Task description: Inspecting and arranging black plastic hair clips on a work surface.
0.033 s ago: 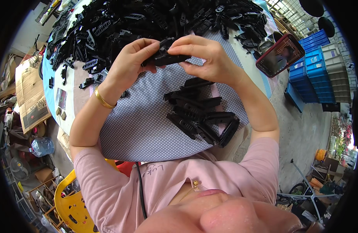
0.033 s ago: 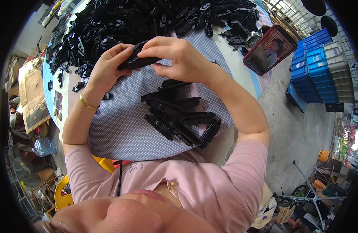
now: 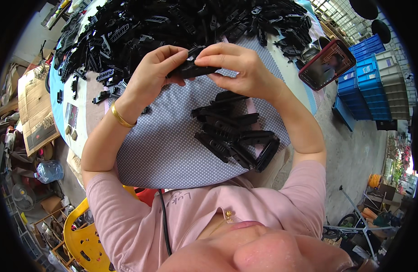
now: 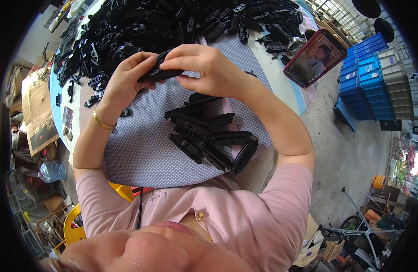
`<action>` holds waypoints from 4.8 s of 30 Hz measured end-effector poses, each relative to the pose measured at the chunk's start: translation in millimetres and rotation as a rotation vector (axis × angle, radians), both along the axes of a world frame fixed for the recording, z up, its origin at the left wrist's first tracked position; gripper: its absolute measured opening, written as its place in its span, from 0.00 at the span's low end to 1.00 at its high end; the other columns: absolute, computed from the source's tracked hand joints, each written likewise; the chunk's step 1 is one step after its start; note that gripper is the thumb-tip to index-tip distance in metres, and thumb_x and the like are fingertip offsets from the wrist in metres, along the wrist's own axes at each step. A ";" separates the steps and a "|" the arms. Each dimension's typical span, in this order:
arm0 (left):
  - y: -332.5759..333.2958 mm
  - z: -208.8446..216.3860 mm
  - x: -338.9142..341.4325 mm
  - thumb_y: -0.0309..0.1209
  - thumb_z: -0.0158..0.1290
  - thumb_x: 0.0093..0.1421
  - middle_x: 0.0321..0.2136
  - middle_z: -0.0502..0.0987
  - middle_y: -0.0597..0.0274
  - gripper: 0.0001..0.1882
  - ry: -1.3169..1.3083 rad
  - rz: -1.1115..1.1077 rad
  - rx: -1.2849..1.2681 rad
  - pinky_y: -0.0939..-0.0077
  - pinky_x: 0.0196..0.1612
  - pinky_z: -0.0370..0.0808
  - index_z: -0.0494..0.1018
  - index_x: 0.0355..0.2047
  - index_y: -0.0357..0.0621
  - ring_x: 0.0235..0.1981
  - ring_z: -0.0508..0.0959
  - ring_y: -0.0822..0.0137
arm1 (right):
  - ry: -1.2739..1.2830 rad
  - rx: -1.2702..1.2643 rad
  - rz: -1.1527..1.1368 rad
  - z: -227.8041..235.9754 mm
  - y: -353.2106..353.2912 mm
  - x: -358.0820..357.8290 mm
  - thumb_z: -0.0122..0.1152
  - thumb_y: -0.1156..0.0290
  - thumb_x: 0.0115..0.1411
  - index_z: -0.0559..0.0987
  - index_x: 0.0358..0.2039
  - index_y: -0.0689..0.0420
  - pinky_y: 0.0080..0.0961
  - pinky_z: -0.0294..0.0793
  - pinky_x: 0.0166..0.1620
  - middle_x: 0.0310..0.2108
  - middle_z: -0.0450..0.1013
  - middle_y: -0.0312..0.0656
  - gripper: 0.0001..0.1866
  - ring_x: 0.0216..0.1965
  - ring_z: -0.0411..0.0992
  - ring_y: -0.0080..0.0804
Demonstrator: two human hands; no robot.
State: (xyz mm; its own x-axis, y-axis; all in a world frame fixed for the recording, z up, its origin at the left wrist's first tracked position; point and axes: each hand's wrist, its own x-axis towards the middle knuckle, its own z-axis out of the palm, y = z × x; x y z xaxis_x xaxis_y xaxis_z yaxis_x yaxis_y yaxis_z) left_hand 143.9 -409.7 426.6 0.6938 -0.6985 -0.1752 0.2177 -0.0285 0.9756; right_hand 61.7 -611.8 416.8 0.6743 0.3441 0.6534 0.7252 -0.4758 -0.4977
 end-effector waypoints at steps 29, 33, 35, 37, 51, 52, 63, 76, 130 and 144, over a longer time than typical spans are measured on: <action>1.2 13.3 -24.6 0.23 0.58 0.49 0.32 0.77 0.52 0.22 -1.058 -0.140 0.200 0.76 0.31 0.74 0.70 0.46 0.37 0.28 0.78 0.64 | 0.074 -0.207 -0.280 -0.6 0.5 -7.8 0.72 0.62 0.40 0.78 0.37 0.57 0.28 0.66 0.40 0.26 0.75 0.38 0.23 0.30 0.73 0.34; 1.8 11.2 -20.7 0.21 0.58 0.48 0.32 0.78 0.55 0.23 -0.981 -0.174 0.246 0.81 0.31 0.74 0.71 0.47 0.36 0.28 0.77 0.72 | 0.103 -0.139 -0.243 -1.7 1.0 -5.3 0.72 0.62 0.40 0.79 0.35 0.58 0.28 0.68 0.37 0.27 0.76 0.39 0.22 0.30 0.72 0.34; 0.2 10.7 -19.6 0.21 0.58 0.49 0.31 0.78 0.55 0.22 -0.979 -0.170 0.255 0.82 0.31 0.74 0.71 0.47 0.36 0.27 0.77 0.73 | 0.130 -0.098 -0.222 -2.1 0.3 -4.7 0.72 0.62 0.40 0.80 0.36 0.58 0.27 0.68 0.36 0.28 0.76 0.40 0.22 0.30 0.72 0.34; -0.4 9.4 -19.2 0.21 0.58 0.49 0.30 0.78 0.56 0.22 -0.978 -0.164 0.265 0.82 0.31 0.74 0.72 0.47 0.36 0.27 0.77 0.74 | 0.114 -0.105 -0.226 -0.7 0.5 -4.5 0.73 0.62 0.39 0.80 0.34 0.59 0.26 0.69 0.34 0.28 0.76 0.41 0.22 0.29 0.72 0.34; -11.6 -8.4 -17.0 0.25 0.59 0.51 0.30 0.79 0.55 0.21 -0.779 -0.064 0.173 0.79 0.30 0.73 0.71 0.47 0.38 0.26 0.77 0.70 | 0.148 -0.161 -0.325 2.8 -9.6 -2.3 0.72 0.64 0.42 0.77 0.41 0.57 0.23 0.72 0.36 0.37 0.76 0.42 0.24 0.34 0.73 0.30; -11.8 -12.3 -18.5 0.26 0.58 0.52 0.29 0.79 0.52 0.21 -0.798 -0.096 0.192 0.79 0.29 0.72 0.71 0.47 0.37 0.25 0.76 0.70 | 0.117 -0.110 -0.313 7.6 -12.6 -3.3 0.71 0.64 0.43 0.76 0.45 0.57 0.22 0.73 0.38 0.41 0.75 0.43 0.27 0.37 0.74 0.29; -13.2 -16.5 -33.6 0.27 0.55 0.52 0.35 0.73 0.54 0.17 -1.057 -0.325 0.333 0.67 0.45 0.70 0.71 0.43 0.37 0.39 0.71 0.57 | -0.242 0.850 -1.160 -12.5 -160.9 -143.4 0.46 0.70 0.64 0.73 0.45 0.66 0.27 0.69 0.43 0.44 0.72 0.43 0.14 0.44 0.69 0.26; -5.7 -16.2 -31.0 0.29 0.58 0.50 0.33 0.75 0.51 0.22 -0.894 -0.259 0.313 0.67 0.40 0.73 0.71 0.46 0.36 0.34 0.76 0.55 | 0.270 1.069 -0.722 -71.6 -197.8 -142.6 0.47 0.68 0.65 0.66 0.53 0.63 0.33 0.66 0.52 0.50 0.68 0.44 0.19 0.48 0.67 0.33; -1.7 -24.1 -34.8 0.33 0.56 0.53 0.33 0.73 0.51 0.19 -1.058 -0.312 0.297 0.66 0.39 0.73 0.71 0.42 0.34 0.35 0.75 0.54 | 0.927 1.338 -0.639 -0.3 -154.9 -125.2 0.42 0.55 0.66 0.70 0.42 0.51 0.13 0.73 0.30 0.47 0.67 0.53 0.14 0.33 0.73 0.23; -0.6 -21.5 -36.4 0.30 0.57 0.52 0.31 0.72 0.52 0.18 -1.089 -0.307 0.280 0.67 0.36 0.72 0.70 0.43 0.37 0.32 0.74 0.55 | 0.766 0.931 -0.820 56.3 -97.9 -178.2 0.41 0.55 0.66 0.68 0.33 0.51 0.13 0.65 0.26 0.31 0.71 0.42 0.14 0.26 0.69 0.20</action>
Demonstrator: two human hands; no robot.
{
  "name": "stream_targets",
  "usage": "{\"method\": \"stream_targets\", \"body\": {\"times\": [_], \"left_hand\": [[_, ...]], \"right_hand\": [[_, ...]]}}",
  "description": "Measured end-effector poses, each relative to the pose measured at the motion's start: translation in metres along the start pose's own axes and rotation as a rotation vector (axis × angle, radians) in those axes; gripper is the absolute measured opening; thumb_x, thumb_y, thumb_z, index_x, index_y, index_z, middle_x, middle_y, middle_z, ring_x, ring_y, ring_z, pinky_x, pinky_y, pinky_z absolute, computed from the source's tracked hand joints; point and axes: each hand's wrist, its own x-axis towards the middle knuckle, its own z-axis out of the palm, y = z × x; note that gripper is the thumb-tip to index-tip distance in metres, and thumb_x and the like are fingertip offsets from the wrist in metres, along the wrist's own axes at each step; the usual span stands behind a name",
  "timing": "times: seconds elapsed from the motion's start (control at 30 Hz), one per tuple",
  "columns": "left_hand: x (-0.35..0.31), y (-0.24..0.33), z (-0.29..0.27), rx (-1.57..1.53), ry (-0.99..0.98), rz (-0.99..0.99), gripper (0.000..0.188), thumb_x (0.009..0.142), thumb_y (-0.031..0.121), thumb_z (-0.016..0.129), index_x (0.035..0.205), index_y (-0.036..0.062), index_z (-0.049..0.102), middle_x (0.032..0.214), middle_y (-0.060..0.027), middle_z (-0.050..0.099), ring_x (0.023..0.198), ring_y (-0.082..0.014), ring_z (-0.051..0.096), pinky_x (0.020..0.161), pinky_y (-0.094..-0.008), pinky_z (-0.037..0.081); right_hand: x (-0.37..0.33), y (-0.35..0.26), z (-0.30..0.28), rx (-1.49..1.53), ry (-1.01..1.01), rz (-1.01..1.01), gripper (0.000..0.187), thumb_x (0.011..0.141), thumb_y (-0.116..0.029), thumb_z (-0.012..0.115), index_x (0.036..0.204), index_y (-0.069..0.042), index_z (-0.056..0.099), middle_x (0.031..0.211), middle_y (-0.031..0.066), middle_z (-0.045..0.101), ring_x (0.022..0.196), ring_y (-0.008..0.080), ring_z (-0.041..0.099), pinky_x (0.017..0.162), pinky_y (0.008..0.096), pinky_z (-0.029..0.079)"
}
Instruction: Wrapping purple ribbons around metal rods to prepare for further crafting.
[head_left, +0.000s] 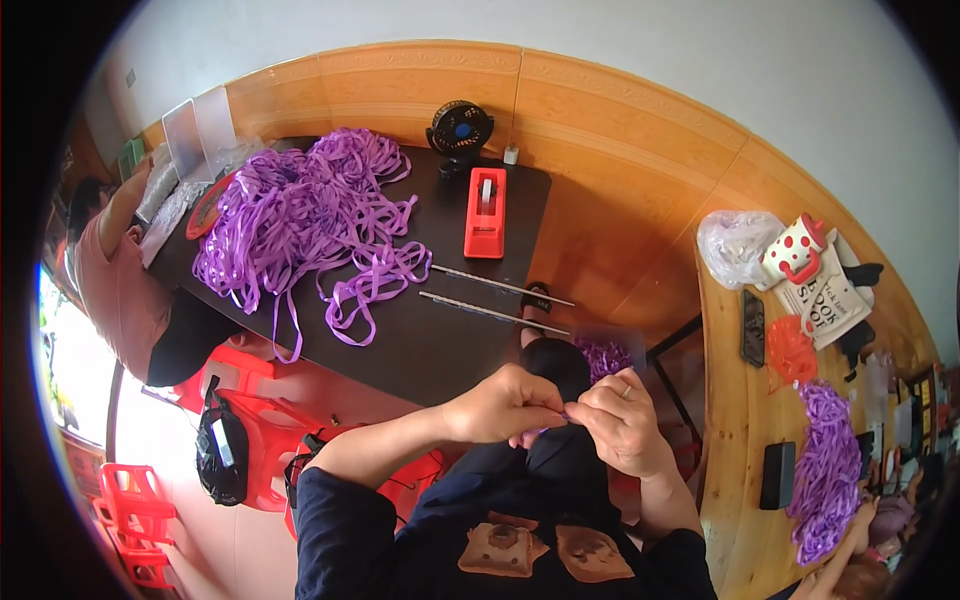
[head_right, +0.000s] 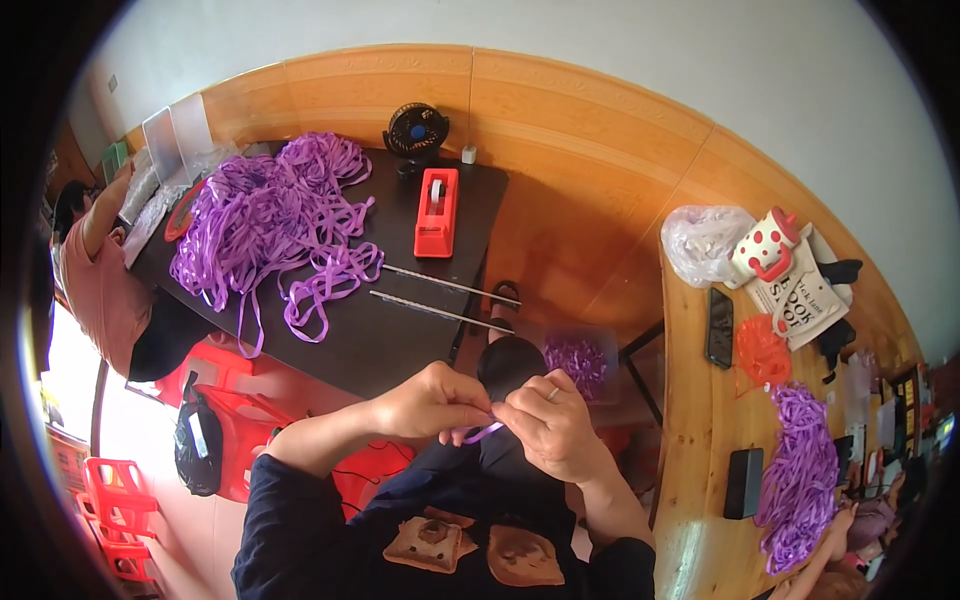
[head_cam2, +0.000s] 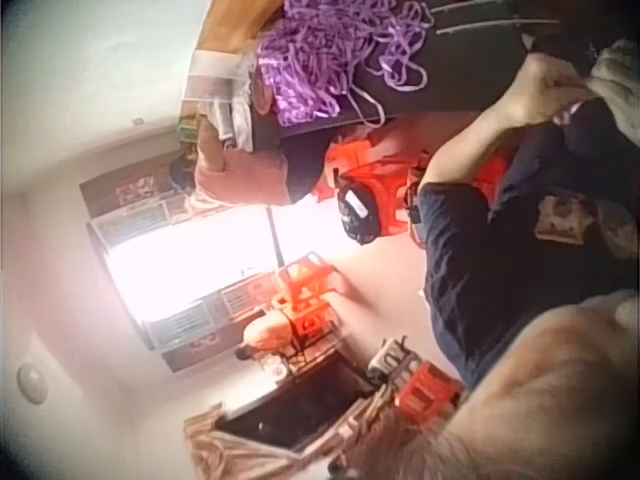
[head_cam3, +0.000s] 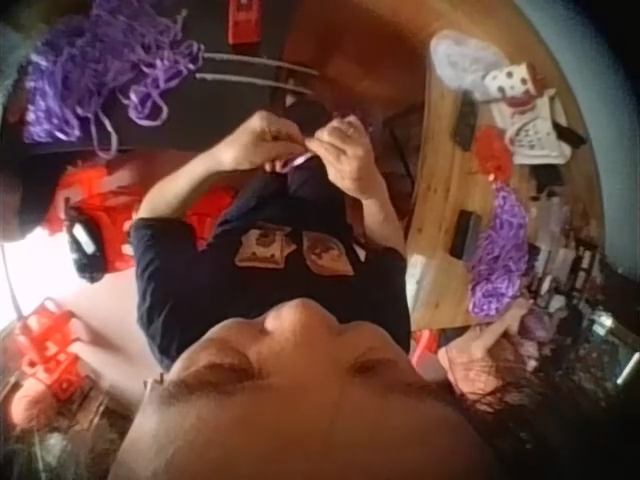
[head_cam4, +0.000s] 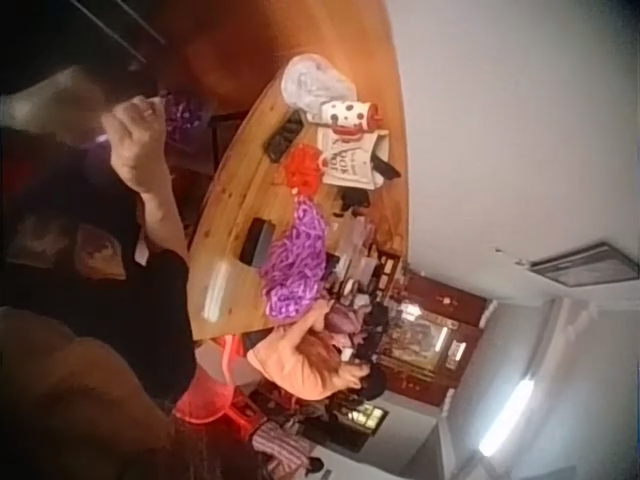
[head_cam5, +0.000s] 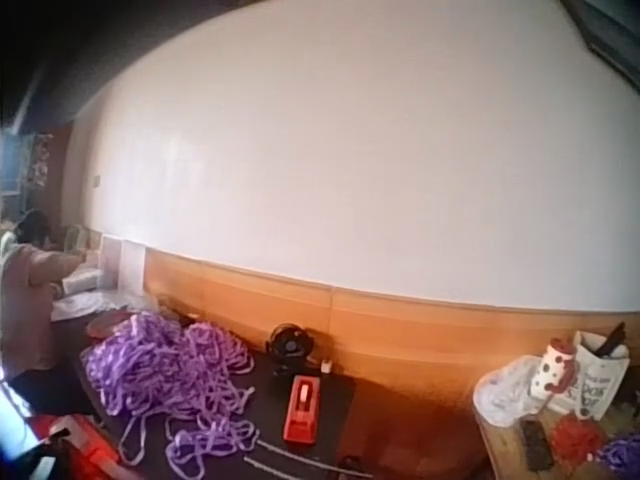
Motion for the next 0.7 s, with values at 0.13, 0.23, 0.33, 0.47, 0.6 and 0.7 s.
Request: {"method": "stream_targets", "body": {"times": [0.13,0.23,0.33,0.47,0.6,0.7], "left_hand": [[0.000,-0.026,0.011,0.866,0.294,0.675,0.018,0.077,0.001,0.062,0.094,-0.0040,0.062,0.066,-0.0124,0.056,0.060,-0.0281,0.061,0.049,-0.0327,0.046],[-0.007,-0.028,0.022,1.222,0.386,0.692,0.029,0.073,-0.002,0.062,0.102,-0.0059,0.060,0.069,-0.0121,0.057,0.062,-0.0286,0.060,0.051,-0.0358,0.048],[0.001,-0.033,0.021,0.976,0.431,0.628,0.030,0.076,0.002,0.065,0.104,-0.0065,0.060,0.066,-0.0131,0.057,0.058,-0.0266,0.059,0.050,-0.0327,0.048],[0.002,-0.020,0.002,-0.053,0.221,0.009,0.033,0.086,0.009,0.064,0.113,-0.0081,0.058,0.063,-0.0082,0.060,0.050,-0.0171,0.060,0.048,-0.0257,0.049],[0.007,-0.020,-0.016,-0.406,-0.054,-0.117,0.024,0.088,0.005,0.062,0.109,-0.0072,0.062,0.065,-0.0069,0.060,0.057,-0.0150,0.063,0.047,-0.0230,0.048],[0.012,-0.028,-0.016,-0.467,-0.082,-0.129,0.021,0.090,0.010,0.061,0.104,-0.0061,0.063,0.064,-0.0066,0.060,0.053,-0.0157,0.062,0.044,-0.0235,0.048]], "right_hand": [[-0.003,-0.005,0.009,-0.009,0.002,0.154,0.014,0.068,0.003,0.068,0.080,-0.002,0.063,0.073,0.0046,0.054,0.064,0.0209,0.053,0.058,0.0322,0.036],[-0.008,-0.008,0.025,0.171,0.121,0.348,0.012,0.071,0.005,0.067,0.079,-0.002,0.061,0.070,0.0078,0.055,0.063,0.0246,0.055,0.057,0.0334,0.037],[-0.014,0.001,0.036,0.278,0.166,0.406,0.013,0.073,0.006,0.067,0.082,-0.002,0.063,0.070,0.0089,0.058,0.062,0.0262,0.057,0.056,0.0339,0.039],[-0.016,0.008,0.023,0.318,0.164,0.325,0.015,0.073,0.007,0.068,0.086,0.000,0.065,0.072,0.0079,0.060,0.065,0.0219,0.057,0.062,0.0302,0.042],[-0.009,0.010,0.018,0.279,0.154,0.227,0.019,0.073,0.006,0.066,0.090,-0.003,0.065,0.073,0.0061,0.060,0.065,0.0216,0.057,0.061,0.0316,0.040],[-0.007,0.013,0.015,0.262,0.146,0.172,0.022,0.071,0.007,0.066,0.091,-0.003,0.066,0.074,0.0048,0.061,0.066,0.0210,0.057,0.060,0.0315,0.039]]}}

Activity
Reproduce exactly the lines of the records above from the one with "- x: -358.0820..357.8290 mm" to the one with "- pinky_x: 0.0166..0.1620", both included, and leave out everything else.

Solved problem
  - x: -358.0820..357.8290 mm
  - thumb_z: -0.0122..0.1152
  - thumb_y: -0.1156..0.0290
  - thumb_x: 0.0115..0.1411
  - index_z: -0.0559..0.0987
  - index_x: 0.0358..0.2039
  - index_y: -0.0689..0.0420
  - pinky_y: 0.0080..0.0961
  - pinky_z: -0.0294..0.0793
  - pinky_x: 0.0166..0.1620

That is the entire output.